Everything from the line containing "May I ask you to examine the image below" through the final line of the entries, both included, should be copied exactly and with nothing else; please skip pictures.
(The input Opens)
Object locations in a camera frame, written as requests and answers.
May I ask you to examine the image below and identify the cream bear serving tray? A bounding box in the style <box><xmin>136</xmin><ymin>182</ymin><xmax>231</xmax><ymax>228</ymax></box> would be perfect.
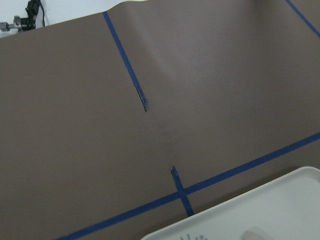
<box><xmin>144</xmin><ymin>166</ymin><xmax>320</xmax><ymax>240</ymax></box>

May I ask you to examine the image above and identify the black tripod stand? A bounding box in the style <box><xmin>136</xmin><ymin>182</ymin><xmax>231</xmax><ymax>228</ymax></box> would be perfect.
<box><xmin>0</xmin><ymin>0</ymin><xmax>46</xmax><ymax>32</ymax></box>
(The input Closes)
Solution to this task:
May I ask you to examine the image below and identify the cream bear serving tray? A bounding box in the style <box><xmin>136</xmin><ymin>182</ymin><xmax>231</xmax><ymax>228</ymax></box> would be perfect.
<box><xmin>144</xmin><ymin>166</ymin><xmax>320</xmax><ymax>240</ymax></box>

May I ask you to examine the image above and identify the black tripod stand? A bounding box in the style <box><xmin>136</xmin><ymin>182</ymin><xmax>231</xmax><ymax>228</ymax></box> would be perfect.
<box><xmin>0</xmin><ymin>0</ymin><xmax>46</xmax><ymax>32</ymax></box>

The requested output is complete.